We all experience pain and true suffering at some point. If we can leverage that and walk with each other in solidarity, the potential for everlasting growth is palpable.
3. Letting Go
Finally, finding a system that you can believe in and lean on can help in times of struggle. I was feeling the burden of the entire world. I was consumed by people's lives and deaths to the point that it all became meaningless. Let me tell you, that's not a healthy way to live. When I realized -- truly realized -- that I could give that back, that it wasn't my true burden to bear, I felt a lot freer. For you, it might be giving it to the Universe, God, Allah, Buddha, or whatever -- just give it to something or someone! Realizing that the weight of the world wasn't actually on my shoulders and letting go of carrying others' burdens when they weren't mine to carry was incredibly freeing. Daily meditation and prayer reminded me that my responsibility is to do to others what I would like done to me.
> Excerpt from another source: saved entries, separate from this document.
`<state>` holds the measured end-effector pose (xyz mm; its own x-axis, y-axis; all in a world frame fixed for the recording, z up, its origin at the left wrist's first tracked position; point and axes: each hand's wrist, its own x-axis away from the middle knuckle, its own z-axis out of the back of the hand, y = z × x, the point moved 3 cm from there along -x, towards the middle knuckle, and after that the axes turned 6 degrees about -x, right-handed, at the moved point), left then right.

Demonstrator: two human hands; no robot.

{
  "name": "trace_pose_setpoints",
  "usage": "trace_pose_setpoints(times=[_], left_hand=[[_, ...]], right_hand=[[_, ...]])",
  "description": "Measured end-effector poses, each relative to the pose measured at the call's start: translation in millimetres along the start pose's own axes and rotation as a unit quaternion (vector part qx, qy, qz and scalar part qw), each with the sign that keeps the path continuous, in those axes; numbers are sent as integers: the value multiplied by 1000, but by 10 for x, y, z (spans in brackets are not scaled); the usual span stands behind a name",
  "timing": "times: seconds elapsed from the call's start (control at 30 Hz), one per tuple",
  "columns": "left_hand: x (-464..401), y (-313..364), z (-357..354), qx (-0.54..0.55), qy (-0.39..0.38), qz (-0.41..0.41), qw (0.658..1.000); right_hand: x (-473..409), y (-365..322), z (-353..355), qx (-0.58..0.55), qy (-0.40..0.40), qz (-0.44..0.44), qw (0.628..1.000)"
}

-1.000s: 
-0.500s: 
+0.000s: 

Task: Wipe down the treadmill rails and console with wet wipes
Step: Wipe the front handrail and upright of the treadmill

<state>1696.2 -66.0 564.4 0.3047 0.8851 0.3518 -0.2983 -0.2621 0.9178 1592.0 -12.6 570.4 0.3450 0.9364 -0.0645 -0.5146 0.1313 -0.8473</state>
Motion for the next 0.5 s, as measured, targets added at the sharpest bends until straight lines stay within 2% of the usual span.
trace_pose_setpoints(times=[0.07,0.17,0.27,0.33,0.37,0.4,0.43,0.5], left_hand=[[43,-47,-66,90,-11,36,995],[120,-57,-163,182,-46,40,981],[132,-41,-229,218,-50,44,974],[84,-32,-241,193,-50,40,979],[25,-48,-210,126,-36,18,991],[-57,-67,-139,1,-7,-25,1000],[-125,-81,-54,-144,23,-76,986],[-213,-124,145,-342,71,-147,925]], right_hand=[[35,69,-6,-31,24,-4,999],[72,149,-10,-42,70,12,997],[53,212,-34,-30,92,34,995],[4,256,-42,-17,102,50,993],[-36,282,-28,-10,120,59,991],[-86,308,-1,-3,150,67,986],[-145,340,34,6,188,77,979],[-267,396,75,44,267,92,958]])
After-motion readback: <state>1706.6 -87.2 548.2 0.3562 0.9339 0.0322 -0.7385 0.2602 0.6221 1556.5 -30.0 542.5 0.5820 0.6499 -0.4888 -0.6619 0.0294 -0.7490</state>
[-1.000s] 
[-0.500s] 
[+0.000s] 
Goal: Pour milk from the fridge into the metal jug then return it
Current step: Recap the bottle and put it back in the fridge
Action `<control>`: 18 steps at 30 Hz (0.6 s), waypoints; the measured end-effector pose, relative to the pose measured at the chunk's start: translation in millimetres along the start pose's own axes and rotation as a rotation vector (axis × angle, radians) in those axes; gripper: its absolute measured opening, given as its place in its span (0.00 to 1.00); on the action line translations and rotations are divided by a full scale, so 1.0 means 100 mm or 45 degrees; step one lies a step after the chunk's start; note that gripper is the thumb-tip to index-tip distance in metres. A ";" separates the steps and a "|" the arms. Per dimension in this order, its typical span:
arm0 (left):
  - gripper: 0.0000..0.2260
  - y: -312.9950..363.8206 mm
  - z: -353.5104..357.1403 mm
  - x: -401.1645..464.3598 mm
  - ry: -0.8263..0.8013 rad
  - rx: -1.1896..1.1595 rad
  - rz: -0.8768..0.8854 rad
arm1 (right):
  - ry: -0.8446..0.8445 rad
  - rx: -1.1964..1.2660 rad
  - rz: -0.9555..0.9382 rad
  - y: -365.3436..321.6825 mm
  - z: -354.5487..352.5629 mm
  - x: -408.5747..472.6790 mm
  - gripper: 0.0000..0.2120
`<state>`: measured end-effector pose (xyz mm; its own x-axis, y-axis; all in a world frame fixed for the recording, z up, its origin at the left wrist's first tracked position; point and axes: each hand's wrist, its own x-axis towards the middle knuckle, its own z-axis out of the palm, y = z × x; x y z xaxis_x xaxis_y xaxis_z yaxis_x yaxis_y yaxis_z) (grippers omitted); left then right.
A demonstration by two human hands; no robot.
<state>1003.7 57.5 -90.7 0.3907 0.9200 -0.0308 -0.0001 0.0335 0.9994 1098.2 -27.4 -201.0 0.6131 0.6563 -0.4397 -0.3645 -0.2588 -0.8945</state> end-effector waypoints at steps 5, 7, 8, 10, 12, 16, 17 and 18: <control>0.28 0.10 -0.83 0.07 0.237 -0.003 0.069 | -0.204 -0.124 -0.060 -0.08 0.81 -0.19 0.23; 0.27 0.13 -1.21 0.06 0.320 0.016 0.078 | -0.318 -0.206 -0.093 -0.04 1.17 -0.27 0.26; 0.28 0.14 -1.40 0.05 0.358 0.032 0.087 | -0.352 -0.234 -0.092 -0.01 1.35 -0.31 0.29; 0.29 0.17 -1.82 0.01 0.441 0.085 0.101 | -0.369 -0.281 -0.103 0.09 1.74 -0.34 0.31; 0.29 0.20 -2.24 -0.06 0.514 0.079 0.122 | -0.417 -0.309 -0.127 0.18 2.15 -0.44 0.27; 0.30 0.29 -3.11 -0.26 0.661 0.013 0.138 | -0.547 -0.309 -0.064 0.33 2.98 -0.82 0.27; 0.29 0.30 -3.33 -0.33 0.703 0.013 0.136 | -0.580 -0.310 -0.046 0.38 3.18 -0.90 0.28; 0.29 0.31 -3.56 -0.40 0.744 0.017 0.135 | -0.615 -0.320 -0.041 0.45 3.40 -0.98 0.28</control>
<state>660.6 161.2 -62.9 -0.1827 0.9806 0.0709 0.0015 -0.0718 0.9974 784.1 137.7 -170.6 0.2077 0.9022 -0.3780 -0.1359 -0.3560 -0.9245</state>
And that's it. I can advocate for injustices and help others through suffering, but I'm not responsible for the choices people make or the cosmic processes at play.
So next time you feel the urge to tell someone "it's okay to be okay," remember what it feels like when you try to put a band-aid on a really large wound. Instead, tell them that you're thinking about them. If they've tried helpful, mindfulness techniques to no avail, it might be time for them to think about talking to someone who can help them process the issue deeper.